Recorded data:

»»

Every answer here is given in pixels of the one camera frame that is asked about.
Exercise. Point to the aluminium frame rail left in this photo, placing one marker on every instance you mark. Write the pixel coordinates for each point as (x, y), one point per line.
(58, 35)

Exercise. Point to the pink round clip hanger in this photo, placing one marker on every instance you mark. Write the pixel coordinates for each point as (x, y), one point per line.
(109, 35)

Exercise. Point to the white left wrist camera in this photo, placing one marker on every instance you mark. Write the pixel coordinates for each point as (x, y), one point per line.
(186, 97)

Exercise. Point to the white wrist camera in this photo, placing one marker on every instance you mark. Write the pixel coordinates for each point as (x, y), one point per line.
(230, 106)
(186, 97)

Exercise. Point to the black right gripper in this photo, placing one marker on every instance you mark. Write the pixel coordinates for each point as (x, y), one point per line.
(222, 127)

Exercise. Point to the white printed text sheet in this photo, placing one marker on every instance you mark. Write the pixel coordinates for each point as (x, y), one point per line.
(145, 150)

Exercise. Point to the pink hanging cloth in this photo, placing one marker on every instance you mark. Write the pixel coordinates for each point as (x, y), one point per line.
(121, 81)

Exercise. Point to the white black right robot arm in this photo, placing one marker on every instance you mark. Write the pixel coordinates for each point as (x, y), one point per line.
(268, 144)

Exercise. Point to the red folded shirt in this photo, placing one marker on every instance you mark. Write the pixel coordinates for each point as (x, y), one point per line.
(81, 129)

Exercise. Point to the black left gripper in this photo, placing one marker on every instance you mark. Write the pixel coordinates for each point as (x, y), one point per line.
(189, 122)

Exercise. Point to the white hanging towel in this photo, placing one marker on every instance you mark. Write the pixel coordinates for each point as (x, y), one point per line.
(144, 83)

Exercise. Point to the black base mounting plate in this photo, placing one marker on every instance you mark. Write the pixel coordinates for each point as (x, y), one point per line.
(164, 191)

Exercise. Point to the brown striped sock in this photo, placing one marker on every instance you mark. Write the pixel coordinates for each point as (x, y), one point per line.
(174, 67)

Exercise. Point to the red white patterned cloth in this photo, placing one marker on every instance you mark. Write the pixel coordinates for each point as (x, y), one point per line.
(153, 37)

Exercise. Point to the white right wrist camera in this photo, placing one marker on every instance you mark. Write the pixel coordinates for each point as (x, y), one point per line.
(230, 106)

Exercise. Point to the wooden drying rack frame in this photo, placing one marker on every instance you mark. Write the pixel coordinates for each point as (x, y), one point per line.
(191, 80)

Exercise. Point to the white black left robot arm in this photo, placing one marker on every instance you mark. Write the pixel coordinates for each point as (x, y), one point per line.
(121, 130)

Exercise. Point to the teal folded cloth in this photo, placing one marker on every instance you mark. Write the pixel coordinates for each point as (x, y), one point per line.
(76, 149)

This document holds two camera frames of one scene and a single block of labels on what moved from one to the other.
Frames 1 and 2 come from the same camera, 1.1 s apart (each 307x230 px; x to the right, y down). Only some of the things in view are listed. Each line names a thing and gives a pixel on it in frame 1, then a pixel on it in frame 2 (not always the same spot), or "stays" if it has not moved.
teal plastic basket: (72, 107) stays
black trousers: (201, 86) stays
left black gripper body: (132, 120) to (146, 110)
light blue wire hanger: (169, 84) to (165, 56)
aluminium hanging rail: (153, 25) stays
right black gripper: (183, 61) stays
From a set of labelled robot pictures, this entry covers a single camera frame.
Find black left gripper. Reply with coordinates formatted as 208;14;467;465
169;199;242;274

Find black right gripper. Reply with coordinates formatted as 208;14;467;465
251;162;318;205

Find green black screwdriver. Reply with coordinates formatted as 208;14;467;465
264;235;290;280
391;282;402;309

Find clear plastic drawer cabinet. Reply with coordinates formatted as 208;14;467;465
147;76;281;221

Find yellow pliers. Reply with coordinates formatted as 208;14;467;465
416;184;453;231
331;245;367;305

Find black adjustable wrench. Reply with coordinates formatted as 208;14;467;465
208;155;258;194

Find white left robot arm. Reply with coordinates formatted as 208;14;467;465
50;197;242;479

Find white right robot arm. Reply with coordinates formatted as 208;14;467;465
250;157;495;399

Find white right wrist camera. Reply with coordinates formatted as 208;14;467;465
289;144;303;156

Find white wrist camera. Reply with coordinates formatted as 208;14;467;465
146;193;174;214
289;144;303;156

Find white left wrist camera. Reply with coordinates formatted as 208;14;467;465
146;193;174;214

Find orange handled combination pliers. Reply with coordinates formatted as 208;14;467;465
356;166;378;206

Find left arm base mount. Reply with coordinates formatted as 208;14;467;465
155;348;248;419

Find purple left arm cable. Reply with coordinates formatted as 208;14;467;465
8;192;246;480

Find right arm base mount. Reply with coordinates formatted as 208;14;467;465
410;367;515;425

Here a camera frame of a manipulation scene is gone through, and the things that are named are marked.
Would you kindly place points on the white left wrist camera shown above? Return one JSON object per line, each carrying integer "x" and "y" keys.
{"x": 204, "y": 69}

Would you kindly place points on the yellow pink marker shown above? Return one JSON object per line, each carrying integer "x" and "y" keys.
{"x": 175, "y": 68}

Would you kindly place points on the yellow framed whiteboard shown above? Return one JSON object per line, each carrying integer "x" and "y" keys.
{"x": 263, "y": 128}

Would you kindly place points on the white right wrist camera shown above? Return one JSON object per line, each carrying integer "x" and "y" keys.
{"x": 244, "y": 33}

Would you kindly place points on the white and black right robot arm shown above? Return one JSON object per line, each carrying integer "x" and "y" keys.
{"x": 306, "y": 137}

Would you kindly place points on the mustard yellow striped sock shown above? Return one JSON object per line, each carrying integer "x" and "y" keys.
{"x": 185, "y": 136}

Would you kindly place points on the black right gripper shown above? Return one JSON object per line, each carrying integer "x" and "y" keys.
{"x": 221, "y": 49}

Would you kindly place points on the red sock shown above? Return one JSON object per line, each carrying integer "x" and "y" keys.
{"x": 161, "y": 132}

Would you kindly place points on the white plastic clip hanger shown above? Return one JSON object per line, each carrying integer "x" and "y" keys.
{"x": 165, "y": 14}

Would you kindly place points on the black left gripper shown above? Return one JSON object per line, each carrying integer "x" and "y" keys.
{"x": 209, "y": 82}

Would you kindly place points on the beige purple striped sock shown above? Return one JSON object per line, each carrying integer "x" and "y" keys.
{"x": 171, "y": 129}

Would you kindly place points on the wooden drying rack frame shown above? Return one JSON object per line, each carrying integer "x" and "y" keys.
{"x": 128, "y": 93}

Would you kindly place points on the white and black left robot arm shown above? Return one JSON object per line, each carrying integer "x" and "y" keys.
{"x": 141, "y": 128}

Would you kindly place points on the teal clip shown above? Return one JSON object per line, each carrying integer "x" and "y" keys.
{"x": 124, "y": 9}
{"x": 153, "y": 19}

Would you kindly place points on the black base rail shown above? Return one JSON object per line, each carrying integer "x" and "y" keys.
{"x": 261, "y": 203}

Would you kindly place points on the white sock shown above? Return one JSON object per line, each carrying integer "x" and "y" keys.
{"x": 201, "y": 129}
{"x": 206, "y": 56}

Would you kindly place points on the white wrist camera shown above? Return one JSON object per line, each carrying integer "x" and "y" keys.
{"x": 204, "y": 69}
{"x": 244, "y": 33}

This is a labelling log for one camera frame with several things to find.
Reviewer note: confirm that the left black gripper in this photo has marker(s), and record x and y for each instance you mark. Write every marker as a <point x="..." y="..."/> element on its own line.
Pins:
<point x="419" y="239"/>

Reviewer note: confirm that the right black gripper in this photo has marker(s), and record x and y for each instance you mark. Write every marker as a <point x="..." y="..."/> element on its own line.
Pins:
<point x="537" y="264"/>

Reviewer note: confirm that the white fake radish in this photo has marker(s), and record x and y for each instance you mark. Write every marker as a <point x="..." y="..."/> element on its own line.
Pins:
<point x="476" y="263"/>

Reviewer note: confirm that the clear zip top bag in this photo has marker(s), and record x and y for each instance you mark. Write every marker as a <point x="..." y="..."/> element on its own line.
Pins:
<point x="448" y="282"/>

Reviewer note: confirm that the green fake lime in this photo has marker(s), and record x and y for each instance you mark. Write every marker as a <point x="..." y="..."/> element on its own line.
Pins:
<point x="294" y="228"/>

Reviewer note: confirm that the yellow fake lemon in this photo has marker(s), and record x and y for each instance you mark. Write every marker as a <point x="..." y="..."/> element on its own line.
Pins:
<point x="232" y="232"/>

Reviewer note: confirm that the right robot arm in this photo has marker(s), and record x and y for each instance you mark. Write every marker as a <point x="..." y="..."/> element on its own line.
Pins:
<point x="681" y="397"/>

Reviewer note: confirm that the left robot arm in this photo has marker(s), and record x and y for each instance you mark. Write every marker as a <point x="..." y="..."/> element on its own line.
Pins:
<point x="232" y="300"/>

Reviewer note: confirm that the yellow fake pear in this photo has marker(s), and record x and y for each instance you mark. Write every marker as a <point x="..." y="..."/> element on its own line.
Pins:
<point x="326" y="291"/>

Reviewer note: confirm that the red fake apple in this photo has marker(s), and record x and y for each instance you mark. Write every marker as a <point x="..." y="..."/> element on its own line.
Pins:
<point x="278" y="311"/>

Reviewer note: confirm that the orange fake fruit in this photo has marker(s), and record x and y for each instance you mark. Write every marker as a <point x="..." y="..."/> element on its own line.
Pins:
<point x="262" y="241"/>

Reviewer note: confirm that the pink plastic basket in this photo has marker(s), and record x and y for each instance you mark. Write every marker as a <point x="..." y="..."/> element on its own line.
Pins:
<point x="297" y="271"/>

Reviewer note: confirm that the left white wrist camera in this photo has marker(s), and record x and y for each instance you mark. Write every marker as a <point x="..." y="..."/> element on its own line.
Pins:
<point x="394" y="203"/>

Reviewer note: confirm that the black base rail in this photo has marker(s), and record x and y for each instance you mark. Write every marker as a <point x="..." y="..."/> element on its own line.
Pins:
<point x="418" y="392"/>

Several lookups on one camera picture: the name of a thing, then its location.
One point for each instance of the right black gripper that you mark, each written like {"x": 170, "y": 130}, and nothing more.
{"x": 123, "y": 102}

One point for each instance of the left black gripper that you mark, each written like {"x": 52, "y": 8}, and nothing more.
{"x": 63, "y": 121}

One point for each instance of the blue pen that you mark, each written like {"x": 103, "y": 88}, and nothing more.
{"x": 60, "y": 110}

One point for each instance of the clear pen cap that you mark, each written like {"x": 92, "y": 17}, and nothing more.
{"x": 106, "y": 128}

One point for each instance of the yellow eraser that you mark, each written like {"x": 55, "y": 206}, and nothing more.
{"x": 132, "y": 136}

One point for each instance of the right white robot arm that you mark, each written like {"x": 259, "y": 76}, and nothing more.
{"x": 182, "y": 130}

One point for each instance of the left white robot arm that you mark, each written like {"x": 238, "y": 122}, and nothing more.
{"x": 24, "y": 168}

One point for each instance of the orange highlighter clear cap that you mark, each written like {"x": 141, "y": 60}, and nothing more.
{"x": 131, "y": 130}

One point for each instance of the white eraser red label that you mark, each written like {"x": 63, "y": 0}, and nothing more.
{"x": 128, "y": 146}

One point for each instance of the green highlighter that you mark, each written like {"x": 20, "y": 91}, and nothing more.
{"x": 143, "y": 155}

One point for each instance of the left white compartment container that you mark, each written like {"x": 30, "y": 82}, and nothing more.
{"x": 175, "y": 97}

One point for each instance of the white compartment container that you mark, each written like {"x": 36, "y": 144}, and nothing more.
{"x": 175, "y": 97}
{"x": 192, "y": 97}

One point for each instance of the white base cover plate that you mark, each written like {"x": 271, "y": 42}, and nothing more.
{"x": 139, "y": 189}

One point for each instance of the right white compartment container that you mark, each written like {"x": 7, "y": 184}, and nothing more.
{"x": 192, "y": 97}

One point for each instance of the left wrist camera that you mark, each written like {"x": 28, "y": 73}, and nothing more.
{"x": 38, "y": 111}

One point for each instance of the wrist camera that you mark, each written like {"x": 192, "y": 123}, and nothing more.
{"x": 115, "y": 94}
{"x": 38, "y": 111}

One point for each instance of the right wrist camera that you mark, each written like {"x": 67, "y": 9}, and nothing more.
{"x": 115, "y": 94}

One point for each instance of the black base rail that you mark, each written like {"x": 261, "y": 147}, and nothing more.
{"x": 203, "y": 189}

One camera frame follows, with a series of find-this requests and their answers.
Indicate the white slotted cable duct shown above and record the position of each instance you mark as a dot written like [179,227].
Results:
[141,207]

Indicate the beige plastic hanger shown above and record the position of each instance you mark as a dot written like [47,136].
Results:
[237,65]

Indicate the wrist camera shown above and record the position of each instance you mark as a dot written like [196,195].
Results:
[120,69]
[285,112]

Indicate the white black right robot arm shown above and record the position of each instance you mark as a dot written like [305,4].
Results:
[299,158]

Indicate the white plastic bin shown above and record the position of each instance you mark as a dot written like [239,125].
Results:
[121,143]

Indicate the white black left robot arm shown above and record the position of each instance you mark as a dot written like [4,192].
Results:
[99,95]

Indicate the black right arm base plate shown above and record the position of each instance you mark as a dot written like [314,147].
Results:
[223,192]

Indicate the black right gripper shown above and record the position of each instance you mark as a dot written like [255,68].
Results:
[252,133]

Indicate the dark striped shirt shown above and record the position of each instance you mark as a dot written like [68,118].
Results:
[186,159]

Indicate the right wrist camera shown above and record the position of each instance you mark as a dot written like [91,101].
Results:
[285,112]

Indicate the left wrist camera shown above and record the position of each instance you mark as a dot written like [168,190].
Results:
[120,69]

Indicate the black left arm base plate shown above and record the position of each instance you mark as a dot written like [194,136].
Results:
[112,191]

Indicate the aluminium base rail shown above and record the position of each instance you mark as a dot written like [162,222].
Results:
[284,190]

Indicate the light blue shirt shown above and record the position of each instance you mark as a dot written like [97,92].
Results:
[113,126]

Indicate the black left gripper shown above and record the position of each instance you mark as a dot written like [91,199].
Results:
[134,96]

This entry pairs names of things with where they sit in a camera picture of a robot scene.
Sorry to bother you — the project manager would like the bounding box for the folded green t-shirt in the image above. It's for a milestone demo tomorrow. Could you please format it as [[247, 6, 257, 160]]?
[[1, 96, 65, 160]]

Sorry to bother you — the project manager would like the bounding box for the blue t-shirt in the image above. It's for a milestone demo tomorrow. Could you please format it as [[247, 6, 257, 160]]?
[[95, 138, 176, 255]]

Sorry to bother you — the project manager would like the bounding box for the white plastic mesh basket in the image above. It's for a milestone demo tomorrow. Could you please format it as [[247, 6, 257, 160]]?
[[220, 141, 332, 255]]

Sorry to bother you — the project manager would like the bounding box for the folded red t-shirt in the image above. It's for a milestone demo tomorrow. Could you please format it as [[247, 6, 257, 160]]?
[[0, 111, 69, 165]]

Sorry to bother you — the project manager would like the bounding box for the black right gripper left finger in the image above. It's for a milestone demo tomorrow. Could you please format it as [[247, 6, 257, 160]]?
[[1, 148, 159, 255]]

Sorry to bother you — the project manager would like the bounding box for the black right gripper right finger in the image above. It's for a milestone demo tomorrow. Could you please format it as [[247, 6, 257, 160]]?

««

_EXERCISE REQUIREMENTS_
The required answer is the exact run of lines above starting at the line with "Would you kindly place points on the wooden" and ending at the line with "Reviewer note: confirm that the left black", with both ends present.

_COMPLETED TASK_
Would you kindly place points on the wooden drying rack frame shown above? Return one JSON object per line, each carrying integer "x" and "y" keys.
{"x": 128, "y": 93}

Would you kindly place points on the white and black left robot arm shown above? Return one JSON object per line, each carrying integer "x" and "y" keys.
{"x": 141, "y": 128}

Would you kindly place points on the teal clip shown above? Return one JSON object per line, each carrying integer "x" and "y" keys.
{"x": 124, "y": 9}
{"x": 153, "y": 19}

Would you kindly place points on the black base rail shown above? Return one JSON object per line, each carrying integer "x" and "y" keys.
{"x": 261, "y": 203}

Would you kindly place points on the white sock shown above? Return one JSON object per line, each carrying integer "x" and "y" keys.
{"x": 201, "y": 129}
{"x": 206, "y": 56}

Would you kindly place points on the white wrist camera shown above? Return one JSON object per line, each carrying integer "x" and "y" keys.
{"x": 204, "y": 69}
{"x": 244, "y": 33}

This is a labelling log for one camera frame with several things to find.
Reviewer note: confirm that the left black gripper in this photo has marker(s), and record x and y for each instance you mark. Write every marker as a <point x="..." y="..."/> element on its own line.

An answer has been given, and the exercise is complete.